夏休みが終わって、学校が再開した。
でも——私たちの距離は、むしろ夏より近くなっていた。
授業中。
私は隣の席でノートを書き込みながら、
横から視線を感じる。
(……また見てる)
横を見ると、すぐに目が合った。
時雨くんは、恋人になってから遠慮がゼロになった。
“見たいから見る”“触れたいから触れる”
そのまんまの人になった。
だから目が合った瞬間——
口元がゆっくりと上がる。
「……集中して。雪菜」
「集中できないのは時雨くんのせい、でしょ……」
小声で言うと、
彼の喉が小さく震えて笑った。
休み時間。
席を立とうとしたら、
手首をそっと掴まれた。
「どこ行くの?」
「プリント取りに……」
「一緒に行く」
「恋人だからって、全部ついてこなくても……」
「ついてく。
……雪菜から離れんの、無理」
その声が甘すぎて、
心臓が一瞬止まったみたいになる。
(……そんな顔、しないでよ)
「……も、もう。行こ?」
言うと、安心したみたいに手を繋いでくる。
指を絡める、恋人繋ぎ。
廊下を歩くたび、周りの視線が追ってくる。
それに気づいた時雨くんは——
ぎゅっ。
手をさらに強く握る。
「……見るなよ」
「雪菜は俺の彼女だ」
わざと聞こえるくらいの声。
胸が熱くなって、視線を落とした。
昼休み。
お弁当の横に、時雨くんが当然のように座る。
近い。
机ひとつに、私たち二人だけの空間になってしまう。
「雪菜、その唐揚げちょうだい」
「む……ちゃんと自分のあるでしょ」
「俺は雪菜が作ったやつが食べたい」
甘い声で言われて、
手が震えそうになる。
あーんしようとすると、
周りがざわざわし始める。
「もう完全に恋人だよねあれ……」
「距離えぐいって……」
でも時雨くんは全無視。
むしろ、
私の耳元に唇を寄せて囁いた。
「……雪菜、顔赤い。
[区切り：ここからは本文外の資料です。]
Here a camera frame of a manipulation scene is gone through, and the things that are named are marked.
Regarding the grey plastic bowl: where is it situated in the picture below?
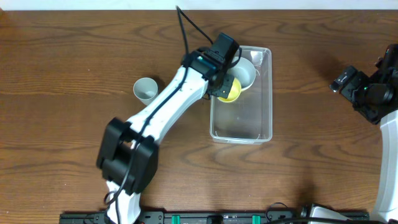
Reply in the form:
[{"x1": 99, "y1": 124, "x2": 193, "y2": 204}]
[{"x1": 227, "y1": 57, "x2": 256, "y2": 91}]

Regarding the yellow plastic cup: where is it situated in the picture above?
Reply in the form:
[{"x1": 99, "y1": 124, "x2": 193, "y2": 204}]
[{"x1": 218, "y1": 78, "x2": 242, "y2": 103}]

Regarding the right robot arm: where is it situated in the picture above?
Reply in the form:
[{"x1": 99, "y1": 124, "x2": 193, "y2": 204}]
[{"x1": 330, "y1": 66, "x2": 397, "y2": 223}]

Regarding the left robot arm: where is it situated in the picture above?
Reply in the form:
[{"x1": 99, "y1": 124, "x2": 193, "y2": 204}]
[{"x1": 96, "y1": 48, "x2": 242, "y2": 223}]

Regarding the clear plastic container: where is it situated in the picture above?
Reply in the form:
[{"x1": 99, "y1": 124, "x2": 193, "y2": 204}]
[{"x1": 210, "y1": 46, "x2": 272, "y2": 145}]

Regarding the grey-blue plastic cup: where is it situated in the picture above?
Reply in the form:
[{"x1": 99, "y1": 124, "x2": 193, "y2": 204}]
[{"x1": 133, "y1": 77, "x2": 159, "y2": 105}]

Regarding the black mounting rail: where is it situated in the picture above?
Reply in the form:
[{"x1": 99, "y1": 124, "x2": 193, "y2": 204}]
[{"x1": 58, "y1": 210, "x2": 371, "y2": 224}]

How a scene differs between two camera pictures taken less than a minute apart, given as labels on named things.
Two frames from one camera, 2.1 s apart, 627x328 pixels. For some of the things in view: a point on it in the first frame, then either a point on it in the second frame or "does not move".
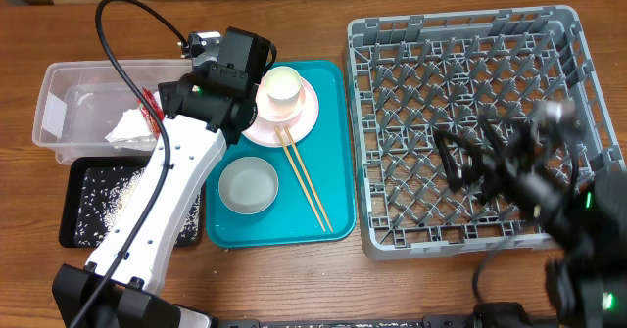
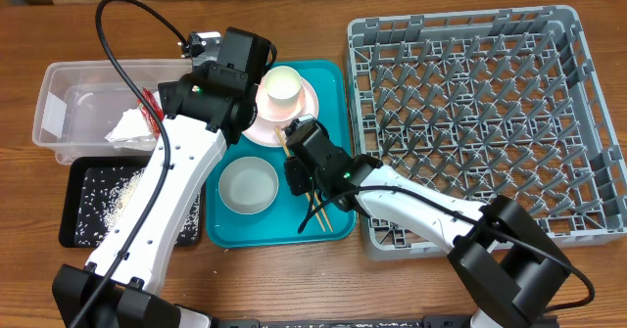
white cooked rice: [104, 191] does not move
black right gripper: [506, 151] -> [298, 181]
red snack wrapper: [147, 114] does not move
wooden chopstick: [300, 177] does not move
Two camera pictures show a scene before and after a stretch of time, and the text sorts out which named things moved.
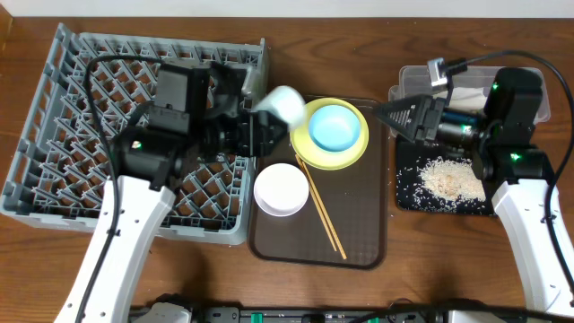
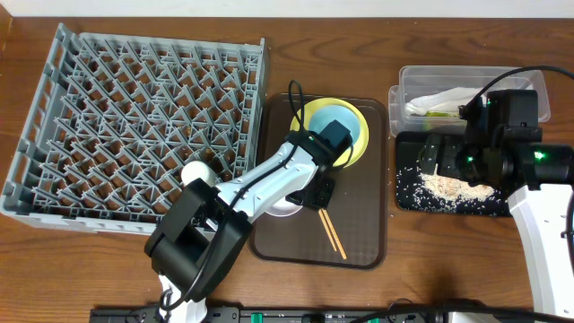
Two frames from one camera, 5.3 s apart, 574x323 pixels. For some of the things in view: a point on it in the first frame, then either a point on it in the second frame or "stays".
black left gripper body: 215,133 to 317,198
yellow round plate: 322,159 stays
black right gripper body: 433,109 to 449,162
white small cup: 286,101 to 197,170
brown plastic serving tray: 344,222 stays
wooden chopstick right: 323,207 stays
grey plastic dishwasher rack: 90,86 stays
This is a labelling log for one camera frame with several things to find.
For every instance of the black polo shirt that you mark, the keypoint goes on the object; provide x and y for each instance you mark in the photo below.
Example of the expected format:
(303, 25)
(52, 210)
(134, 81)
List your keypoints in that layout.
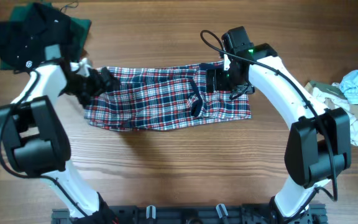
(26, 37)

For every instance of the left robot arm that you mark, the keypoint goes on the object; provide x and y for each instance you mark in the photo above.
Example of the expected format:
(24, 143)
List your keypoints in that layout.
(33, 142)

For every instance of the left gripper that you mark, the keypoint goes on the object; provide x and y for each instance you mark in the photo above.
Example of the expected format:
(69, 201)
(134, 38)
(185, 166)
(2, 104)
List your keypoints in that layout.
(98, 86)

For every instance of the plaid navy red shirt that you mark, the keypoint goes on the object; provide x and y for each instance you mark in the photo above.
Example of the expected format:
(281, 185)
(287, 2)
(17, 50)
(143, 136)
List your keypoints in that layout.
(163, 99)

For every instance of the green cloth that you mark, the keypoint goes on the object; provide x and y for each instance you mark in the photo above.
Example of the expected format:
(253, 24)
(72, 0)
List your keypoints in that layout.
(81, 28)

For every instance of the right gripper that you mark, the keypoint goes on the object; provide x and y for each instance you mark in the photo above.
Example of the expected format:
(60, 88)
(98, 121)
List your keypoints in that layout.
(211, 81)

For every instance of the cream and tan garment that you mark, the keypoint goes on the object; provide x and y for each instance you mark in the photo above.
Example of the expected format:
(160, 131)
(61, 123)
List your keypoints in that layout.
(333, 98)

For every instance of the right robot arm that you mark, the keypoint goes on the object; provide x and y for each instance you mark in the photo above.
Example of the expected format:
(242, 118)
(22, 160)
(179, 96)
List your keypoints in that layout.
(318, 147)

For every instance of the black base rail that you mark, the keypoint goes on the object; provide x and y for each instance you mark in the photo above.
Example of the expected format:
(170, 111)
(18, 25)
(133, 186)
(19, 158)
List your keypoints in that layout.
(246, 213)

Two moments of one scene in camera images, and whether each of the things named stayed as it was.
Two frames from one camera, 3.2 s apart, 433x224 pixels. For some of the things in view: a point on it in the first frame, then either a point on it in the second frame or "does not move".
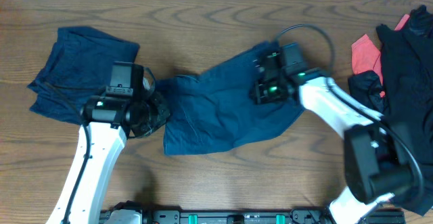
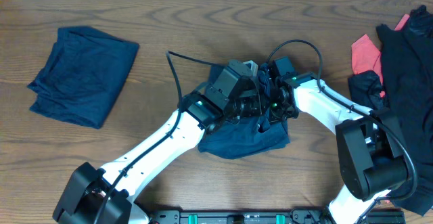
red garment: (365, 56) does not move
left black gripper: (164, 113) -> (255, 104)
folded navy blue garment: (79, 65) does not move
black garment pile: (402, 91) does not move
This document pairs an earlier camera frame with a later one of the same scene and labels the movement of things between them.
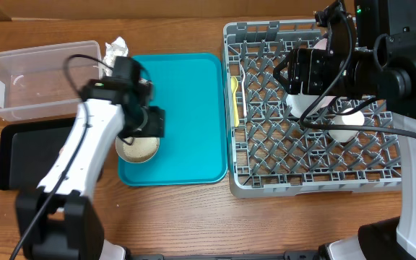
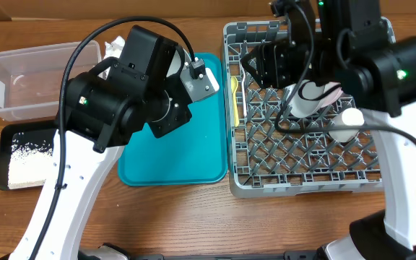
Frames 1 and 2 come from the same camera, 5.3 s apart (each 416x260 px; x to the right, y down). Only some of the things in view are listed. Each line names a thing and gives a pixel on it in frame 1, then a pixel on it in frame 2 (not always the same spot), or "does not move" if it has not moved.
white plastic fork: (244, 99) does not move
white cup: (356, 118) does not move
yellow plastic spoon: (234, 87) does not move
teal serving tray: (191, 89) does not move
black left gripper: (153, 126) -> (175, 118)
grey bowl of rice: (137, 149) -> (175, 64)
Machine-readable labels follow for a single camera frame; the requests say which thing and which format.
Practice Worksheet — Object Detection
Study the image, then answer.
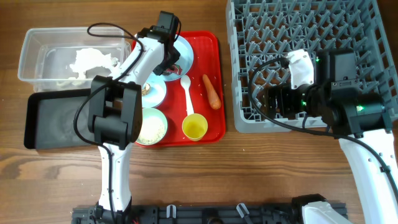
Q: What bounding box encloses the light blue plate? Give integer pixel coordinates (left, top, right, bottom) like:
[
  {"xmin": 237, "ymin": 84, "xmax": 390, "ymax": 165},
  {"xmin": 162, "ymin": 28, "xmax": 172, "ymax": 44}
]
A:
[{"xmin": 161, "ymin": 35, "xmax": 194, "ymax": 82}]

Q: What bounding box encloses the light blue bowl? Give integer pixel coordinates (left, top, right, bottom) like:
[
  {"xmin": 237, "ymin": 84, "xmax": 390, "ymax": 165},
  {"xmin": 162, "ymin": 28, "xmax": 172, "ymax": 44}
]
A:
[{"xmin": 142, "ymin": 74, "xmax": 167, "ymax": 108}]

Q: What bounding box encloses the white plastic spoon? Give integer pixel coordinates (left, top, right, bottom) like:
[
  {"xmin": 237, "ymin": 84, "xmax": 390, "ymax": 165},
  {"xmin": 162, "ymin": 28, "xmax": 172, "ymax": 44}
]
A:
[{"xmin": 180, "ymin": 75, "xmax": 194, "ymax": 116}]

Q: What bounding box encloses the brown food scrap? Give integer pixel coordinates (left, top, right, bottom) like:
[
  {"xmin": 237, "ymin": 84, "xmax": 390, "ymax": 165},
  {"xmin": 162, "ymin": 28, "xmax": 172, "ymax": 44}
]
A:
[{"xmin": 142, "ymin": 83, "xmax": 151, "ymax": 96}]

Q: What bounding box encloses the white tissue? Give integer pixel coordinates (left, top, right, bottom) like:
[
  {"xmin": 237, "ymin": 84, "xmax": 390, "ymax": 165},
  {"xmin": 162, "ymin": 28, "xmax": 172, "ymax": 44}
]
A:
[{"xmin": 57, "ymin": 48, "xmax": 120, "ymax": 87}]

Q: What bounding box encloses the orange carrot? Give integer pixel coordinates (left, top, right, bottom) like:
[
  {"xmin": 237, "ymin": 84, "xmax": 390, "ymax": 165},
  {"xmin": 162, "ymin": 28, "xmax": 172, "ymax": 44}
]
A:
[{"xmin": 202, "ymin": 74, "xmax": 221, "ymax": 110}]

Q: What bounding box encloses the light green bowl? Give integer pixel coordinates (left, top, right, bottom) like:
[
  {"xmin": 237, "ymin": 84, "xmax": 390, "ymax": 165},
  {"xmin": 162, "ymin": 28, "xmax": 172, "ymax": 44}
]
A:
[{"xmin": 136, "ymin": 108, "xmax": 168, "ymax": 146}]

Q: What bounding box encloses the yellow plastic cup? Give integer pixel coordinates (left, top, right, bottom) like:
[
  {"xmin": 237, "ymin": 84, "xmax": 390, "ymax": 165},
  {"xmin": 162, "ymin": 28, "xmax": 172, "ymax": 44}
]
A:
[{"xmin": 182, "ymin": 113, "xmax": 208, "ymax": 141}]

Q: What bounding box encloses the white rice pile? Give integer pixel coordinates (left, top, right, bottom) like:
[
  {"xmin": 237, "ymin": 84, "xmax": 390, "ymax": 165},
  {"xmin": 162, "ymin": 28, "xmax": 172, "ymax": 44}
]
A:
[{"xmin": 137, "ymin": 116, "xmax": 167, "ymax": 145}]

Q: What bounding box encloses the red snack wrapper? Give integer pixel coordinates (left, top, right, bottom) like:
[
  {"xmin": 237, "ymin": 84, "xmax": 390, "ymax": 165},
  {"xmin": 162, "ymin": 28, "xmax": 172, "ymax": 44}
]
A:
[{"xmin": 163, "ymin": 64, "xmax": 182, "ymax": 75}]

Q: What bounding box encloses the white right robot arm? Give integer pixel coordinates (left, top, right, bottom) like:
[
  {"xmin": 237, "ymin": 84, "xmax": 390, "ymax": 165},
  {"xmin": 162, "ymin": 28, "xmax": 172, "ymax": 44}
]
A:
[{"xmin": 264, "ymin": 80, "xmax": 397, "ymax": 223}]

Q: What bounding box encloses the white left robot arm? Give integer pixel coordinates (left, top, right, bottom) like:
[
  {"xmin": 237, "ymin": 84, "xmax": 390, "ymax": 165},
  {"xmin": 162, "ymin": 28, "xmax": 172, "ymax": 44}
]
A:
[{"xmin": 84, "ymin": 25, "xmax": 180, "ymax": 219}]

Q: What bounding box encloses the grey dishwasher rack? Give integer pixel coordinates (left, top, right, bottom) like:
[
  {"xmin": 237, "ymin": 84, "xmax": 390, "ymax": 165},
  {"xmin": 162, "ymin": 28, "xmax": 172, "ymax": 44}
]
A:
[{"xmin": 226, "ymin": 0, "xmax": 397, "ymax": 133}]

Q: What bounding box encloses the clear plastic waste bin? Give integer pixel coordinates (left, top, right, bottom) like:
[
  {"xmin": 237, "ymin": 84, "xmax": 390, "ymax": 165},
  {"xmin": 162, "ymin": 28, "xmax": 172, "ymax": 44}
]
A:
[{"xmin": 17, "ymin": 27, "xmax": 131, "ymax": 92}]

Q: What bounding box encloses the red serving tray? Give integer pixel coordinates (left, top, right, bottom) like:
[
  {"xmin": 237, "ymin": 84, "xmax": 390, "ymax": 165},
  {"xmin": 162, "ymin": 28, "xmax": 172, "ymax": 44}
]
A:
[{"xmin": 152, "ymin": 31, "xmax": 226, "ymax": 147}]

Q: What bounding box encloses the black plastic tray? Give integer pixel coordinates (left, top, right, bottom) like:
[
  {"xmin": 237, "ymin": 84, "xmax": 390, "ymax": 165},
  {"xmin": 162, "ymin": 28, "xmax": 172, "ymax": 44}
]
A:
[{"xmin": 24, "ymin": 89, "xmax": 91, "ymax": 149}]

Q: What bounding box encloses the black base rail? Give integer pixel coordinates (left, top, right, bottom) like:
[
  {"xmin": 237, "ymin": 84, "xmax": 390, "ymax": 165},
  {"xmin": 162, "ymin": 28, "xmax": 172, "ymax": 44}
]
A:
[{"xmin": 71, "ymin": 203, "xmax": 300, "ymax": 224}]

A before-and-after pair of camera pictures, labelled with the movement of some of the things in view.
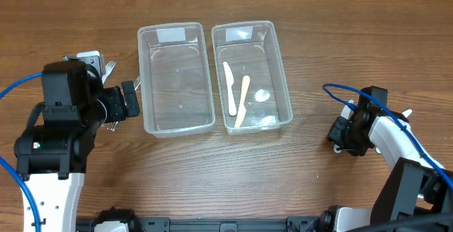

可愛い」
「っ……!! き、教室だよ……」
「教室でも雪菜は俺の彼女だろ」
さらっと言うのがずるい。
好きって言われたみたいで、胸の奥がじんと熱くなる。
恋人になって、
彼は前よりもっと素直で、もっと甘くて——
独占欲も、前の何倍も強くなっていた。
教室なのに、
隣にいるだけで抱きしめられてるみたい。
(……好き。
こんなふうに私だけを見てくれる時雨くん、好き)
恋人という名前で、
私たちは“離れられない”二人になっていた。